Наконец для семьи Павла настал счастливый день получения макаки на сутки. Этот раз мы не шли по улице, а летели, словно на крыльях. Когда мы расстались, Павел не удержался и побежал навстречу семейному счастью. Я тяжело вздохнул и поплёлся на автобусную остановку.
В понедельник я с нетерпением ждал прихода Павла на работу, чтобы услышать подробнейший рассказ о счастливых часах, проведенных с чудным зверьком из далёких джунглей. Когда Павел переступил порог кабинета, я его не узнал. Он выглядел потрёпанным и усталым, с красными воспалёнными глазами. Первый раз я увидел его небритым. На щеках, шеи и лбу были глубокие царапины. Разодранная верхняя губа была заклеена пластырем.
Он подошёл к своему столу, плюхнулся на стул и, обхватив голову рукам, как мне показалось, стал тихонько поскуливать. Когда Павел пришёл в себя, рассказал, что натворила макака в квартире. С первых минут, как только её выпустили из клетки для свободного передвижения, она стала с дикой неукротимостью носиться по комнате, сбивая всё на своём пути, отчего стоял постоянный грохот от падающих и разбивающихся предметов.
Макака повисла на шторе и раскачивалась на ней до тех пор, пока вместе с вырванной гардиной не грохнулась на пол. Когда же она повисла на люстре и стала на ней раскачиваться, Павел понял, что надо немедленно её поймать и успокоить. Ни жена, ни дочка не могли чем-то помочь Павлу в отлове разбушевавшейся обезьянки: дочка выбежала в коридор, плотно закрыв за собой дверь, а жена от страха забилась в угол, с ужасом наблюдая, как обезьянка с садистским удовольствием уничтожала всё, что попадало ей в лапы.

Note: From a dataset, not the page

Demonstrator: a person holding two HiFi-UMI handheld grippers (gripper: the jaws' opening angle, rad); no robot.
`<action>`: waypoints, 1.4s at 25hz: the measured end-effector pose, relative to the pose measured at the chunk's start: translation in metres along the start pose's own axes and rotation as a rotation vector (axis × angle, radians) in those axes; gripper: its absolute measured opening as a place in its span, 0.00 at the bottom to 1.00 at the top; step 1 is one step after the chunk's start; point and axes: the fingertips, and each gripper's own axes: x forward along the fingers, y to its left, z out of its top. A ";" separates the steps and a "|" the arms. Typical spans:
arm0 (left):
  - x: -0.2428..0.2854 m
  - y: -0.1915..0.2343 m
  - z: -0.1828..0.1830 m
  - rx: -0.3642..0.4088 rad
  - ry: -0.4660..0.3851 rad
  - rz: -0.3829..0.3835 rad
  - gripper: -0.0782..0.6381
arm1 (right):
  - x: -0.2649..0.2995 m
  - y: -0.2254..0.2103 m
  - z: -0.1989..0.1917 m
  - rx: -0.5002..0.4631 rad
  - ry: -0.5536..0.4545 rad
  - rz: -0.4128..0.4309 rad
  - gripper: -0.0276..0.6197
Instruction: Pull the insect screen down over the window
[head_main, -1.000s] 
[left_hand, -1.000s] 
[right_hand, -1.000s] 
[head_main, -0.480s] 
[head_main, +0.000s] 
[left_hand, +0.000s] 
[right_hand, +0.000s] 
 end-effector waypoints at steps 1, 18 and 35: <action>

Павлу с трудом, не без борьбы, удалось отловить обезьянку и забросить в спальню, где стоял шкаф с посудой. Сначала та всеми силами старалась открыть дверь, а когда это ей не удалось, понеслась всё крушить, видимо, получая от этого удовольствие.
Сначала из-за плотно закрытых дверей, которые с силой удерживал Павел, доносился звон разбиваемой посуды, а когда он затих, так как разбивать было нечего, раздался электрический треск. Стало ясно, что макака оборвала наружную электрическую проводку — в те времена в домах старой постройки была наружная проводка, протянутая по стенам и потолку.
Так как свет в квартире погас, пришлось зажечь настольную керосиновую лампу. Макака успокоилась лишь под утро и крепко заснула. Из членов семьи никто не сомкнул глаз.
Павел осторожно зашёл в комнату, схватил спящую обезьянку и быстро засунул в клетку. Рано утром он торжественно передал обезьянку работникам детского сада. Те не спросили, какое наслаждение получила семья Павла от общения с экзотическим животным, а он ничего не стал рассказывать.
***
Когда жизнерадостных макак я увидел в Сухумском питомнике, сразу вспомнил своего коллегу по работе, которому вместе с женой и дочкой посчастливилось сутки тесно пообщаться с одной из них. Невольно разобрал смех с пришедшими радостью и успокоением, что макаки стали привольно жить в созданных для них почти естественных условиях.